Problem statement:
Report every line from the following entries that contains the string "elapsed".

Records for this exercise:
BEGIN

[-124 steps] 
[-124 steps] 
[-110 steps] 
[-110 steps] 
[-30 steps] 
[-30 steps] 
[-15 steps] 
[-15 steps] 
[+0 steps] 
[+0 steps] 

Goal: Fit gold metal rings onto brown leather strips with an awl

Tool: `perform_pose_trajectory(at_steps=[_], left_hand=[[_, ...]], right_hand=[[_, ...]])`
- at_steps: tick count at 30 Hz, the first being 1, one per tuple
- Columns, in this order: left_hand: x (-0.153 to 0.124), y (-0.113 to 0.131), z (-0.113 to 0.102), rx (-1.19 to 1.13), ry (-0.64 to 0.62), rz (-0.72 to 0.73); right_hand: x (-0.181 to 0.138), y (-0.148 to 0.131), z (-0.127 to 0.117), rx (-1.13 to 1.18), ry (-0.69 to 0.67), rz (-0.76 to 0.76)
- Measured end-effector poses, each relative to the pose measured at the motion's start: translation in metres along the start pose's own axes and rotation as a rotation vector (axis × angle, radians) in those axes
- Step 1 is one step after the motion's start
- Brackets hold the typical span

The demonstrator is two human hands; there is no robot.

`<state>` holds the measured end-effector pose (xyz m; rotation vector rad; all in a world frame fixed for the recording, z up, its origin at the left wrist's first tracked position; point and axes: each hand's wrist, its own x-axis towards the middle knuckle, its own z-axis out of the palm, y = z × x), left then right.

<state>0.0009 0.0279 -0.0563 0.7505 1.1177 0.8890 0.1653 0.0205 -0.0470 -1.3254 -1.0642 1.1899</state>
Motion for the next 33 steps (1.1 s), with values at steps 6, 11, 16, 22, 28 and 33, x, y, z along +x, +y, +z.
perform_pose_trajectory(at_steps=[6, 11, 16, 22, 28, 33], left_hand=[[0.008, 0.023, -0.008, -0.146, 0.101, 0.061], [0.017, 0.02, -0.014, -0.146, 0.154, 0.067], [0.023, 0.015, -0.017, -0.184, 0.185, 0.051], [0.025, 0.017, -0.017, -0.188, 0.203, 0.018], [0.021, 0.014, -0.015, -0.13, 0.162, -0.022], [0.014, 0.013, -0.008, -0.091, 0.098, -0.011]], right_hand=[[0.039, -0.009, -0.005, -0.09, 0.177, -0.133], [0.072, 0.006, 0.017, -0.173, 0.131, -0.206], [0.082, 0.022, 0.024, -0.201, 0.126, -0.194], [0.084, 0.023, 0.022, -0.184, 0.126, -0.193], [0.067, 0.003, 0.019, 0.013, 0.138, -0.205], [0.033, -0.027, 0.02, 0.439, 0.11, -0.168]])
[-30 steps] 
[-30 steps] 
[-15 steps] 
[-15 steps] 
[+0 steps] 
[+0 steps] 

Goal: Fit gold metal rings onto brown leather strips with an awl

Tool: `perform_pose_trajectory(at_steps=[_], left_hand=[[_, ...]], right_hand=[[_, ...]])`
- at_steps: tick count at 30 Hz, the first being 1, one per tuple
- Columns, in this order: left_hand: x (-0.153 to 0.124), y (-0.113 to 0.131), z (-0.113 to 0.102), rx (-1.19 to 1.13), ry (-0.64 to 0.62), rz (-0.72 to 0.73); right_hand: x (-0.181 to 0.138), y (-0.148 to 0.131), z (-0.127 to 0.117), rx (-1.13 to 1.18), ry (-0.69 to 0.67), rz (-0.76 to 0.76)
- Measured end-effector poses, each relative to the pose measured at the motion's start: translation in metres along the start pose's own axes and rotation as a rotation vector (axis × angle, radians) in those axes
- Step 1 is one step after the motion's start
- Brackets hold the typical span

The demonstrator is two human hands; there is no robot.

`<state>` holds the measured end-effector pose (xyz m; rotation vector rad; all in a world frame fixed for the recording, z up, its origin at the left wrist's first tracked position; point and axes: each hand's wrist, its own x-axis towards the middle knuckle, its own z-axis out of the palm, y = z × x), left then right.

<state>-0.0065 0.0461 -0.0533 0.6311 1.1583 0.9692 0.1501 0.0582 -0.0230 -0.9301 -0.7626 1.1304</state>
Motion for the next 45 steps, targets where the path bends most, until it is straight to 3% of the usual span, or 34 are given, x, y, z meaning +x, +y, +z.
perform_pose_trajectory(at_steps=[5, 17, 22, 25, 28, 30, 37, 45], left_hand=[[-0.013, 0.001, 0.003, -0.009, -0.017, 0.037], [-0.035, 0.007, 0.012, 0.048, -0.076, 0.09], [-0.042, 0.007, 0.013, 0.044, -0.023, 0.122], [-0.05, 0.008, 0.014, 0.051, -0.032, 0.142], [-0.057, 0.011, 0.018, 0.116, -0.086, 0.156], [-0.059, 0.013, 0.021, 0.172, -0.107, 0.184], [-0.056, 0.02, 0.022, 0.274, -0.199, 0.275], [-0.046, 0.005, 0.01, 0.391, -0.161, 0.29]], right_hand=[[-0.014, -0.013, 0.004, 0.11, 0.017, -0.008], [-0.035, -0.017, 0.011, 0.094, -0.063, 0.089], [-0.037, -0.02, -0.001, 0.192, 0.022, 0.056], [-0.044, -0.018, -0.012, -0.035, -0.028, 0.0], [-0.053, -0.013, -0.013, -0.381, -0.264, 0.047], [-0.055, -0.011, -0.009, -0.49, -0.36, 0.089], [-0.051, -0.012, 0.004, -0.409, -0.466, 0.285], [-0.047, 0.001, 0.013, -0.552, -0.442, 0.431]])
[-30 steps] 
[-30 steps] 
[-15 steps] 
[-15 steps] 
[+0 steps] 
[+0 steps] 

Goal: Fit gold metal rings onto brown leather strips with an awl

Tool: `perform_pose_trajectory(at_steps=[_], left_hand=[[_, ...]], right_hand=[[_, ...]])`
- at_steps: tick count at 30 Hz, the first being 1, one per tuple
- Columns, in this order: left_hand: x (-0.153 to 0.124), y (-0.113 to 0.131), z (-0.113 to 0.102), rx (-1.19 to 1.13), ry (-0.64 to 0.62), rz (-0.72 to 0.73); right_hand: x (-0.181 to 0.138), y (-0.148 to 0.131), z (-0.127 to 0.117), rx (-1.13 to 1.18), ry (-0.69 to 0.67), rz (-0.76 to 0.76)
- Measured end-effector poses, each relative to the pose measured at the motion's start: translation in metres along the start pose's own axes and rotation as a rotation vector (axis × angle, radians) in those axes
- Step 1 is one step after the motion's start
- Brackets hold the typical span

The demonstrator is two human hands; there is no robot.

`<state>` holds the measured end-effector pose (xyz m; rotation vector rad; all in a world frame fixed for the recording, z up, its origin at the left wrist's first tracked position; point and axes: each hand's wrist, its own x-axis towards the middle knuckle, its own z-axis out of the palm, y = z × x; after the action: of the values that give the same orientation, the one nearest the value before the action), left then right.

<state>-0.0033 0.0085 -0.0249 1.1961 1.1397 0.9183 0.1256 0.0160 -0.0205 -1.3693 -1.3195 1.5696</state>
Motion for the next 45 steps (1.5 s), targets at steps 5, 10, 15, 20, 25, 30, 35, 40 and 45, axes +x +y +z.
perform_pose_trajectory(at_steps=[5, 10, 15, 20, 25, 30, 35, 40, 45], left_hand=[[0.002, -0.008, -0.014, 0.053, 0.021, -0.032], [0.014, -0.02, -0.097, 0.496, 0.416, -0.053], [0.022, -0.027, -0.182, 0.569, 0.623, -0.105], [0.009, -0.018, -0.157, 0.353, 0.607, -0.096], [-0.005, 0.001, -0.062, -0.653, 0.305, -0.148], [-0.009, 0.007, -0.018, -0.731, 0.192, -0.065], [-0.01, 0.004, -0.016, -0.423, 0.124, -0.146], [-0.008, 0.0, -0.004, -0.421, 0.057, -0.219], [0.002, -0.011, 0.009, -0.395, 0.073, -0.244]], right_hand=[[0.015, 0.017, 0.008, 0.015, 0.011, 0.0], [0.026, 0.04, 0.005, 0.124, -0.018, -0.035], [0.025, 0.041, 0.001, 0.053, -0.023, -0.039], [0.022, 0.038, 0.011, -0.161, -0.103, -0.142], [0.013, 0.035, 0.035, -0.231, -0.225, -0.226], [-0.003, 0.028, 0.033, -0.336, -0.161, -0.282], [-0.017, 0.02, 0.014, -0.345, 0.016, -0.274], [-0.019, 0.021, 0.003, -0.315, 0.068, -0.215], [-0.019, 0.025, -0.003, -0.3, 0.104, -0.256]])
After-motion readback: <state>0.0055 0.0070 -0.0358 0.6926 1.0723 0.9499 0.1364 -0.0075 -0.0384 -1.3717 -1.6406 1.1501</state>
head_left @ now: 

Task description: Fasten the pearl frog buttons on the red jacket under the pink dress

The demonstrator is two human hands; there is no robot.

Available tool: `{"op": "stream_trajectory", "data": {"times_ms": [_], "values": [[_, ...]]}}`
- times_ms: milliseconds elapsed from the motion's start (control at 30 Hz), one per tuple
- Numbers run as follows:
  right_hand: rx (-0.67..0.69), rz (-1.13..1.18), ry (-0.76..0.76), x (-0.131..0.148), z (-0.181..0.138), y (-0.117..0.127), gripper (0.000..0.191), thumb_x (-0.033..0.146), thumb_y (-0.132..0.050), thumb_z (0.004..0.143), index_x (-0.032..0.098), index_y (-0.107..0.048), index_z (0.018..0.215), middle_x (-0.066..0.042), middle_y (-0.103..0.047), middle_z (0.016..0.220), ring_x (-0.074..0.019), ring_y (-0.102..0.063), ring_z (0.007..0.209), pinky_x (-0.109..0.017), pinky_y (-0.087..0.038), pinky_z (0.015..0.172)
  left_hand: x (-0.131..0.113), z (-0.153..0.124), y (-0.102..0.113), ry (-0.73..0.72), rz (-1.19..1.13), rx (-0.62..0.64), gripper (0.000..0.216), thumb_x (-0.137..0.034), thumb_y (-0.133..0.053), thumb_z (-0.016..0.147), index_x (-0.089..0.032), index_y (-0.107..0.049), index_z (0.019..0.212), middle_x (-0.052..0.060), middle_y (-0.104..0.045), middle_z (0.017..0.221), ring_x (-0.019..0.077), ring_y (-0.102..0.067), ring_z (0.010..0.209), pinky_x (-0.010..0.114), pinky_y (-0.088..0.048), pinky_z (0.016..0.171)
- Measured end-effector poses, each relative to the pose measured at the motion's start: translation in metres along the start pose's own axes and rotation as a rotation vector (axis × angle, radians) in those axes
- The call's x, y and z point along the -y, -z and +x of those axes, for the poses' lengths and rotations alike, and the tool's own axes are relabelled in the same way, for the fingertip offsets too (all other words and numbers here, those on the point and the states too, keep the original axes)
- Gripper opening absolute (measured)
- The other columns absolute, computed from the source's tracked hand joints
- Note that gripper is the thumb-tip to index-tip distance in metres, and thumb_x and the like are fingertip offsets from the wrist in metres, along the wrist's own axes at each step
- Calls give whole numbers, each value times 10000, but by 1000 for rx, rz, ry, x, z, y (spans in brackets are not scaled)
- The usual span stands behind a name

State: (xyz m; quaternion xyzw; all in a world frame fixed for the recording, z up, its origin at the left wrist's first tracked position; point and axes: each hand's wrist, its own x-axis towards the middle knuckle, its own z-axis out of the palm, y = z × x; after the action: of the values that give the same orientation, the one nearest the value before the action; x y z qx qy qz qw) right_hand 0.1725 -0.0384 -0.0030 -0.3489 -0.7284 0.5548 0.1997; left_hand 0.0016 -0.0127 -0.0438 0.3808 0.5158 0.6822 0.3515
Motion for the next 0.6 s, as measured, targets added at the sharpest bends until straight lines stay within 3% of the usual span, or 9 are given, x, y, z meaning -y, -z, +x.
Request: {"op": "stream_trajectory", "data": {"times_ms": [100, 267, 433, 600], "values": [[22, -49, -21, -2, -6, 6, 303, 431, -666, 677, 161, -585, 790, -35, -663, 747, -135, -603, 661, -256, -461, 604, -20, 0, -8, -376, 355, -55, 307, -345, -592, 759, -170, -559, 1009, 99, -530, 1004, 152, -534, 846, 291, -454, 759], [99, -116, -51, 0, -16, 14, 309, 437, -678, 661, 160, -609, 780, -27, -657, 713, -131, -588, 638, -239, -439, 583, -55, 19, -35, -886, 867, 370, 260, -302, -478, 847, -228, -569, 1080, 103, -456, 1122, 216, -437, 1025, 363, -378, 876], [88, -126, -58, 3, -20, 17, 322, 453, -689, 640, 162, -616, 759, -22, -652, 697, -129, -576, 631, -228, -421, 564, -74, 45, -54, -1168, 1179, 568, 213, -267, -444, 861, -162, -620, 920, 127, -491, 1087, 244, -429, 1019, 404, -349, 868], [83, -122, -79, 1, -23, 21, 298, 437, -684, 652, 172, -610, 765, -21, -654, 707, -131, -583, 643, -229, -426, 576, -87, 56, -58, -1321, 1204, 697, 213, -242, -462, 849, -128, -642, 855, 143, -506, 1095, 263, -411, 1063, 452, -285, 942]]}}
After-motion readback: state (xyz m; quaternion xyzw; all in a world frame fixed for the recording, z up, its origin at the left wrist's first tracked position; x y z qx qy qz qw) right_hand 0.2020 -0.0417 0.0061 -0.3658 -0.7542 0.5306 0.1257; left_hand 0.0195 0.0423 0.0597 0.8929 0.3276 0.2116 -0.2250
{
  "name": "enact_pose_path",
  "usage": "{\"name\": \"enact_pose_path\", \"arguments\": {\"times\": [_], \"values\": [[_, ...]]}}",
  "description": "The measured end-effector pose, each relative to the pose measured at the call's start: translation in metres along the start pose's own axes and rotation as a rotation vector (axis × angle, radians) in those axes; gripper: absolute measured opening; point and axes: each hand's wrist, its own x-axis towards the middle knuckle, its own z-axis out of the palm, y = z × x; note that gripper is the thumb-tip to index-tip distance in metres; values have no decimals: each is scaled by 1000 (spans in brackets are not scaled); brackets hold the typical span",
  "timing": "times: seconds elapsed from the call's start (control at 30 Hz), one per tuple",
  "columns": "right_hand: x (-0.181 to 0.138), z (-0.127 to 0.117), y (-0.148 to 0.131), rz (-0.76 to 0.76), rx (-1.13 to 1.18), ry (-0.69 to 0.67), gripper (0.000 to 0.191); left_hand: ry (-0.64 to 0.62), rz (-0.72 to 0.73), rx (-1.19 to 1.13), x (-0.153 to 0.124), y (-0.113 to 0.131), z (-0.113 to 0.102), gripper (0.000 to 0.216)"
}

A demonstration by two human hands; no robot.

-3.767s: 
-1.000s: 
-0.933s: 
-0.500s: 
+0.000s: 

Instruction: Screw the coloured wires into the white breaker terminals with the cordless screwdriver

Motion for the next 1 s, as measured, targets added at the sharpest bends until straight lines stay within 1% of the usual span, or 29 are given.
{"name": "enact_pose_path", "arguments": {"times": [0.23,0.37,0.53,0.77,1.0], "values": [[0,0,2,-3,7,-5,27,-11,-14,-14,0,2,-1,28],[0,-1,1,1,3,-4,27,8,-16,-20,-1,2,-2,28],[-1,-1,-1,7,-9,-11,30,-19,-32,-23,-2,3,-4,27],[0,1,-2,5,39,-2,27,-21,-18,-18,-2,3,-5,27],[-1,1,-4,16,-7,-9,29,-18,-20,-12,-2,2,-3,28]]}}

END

Response to this task:
- times_ms: milliseconds elapsed from the motion's start (control at 30 Hz), one per tuple
  "timing": "times: seconds elapsed from the call's start (control at 30 Hz), one per tuple",

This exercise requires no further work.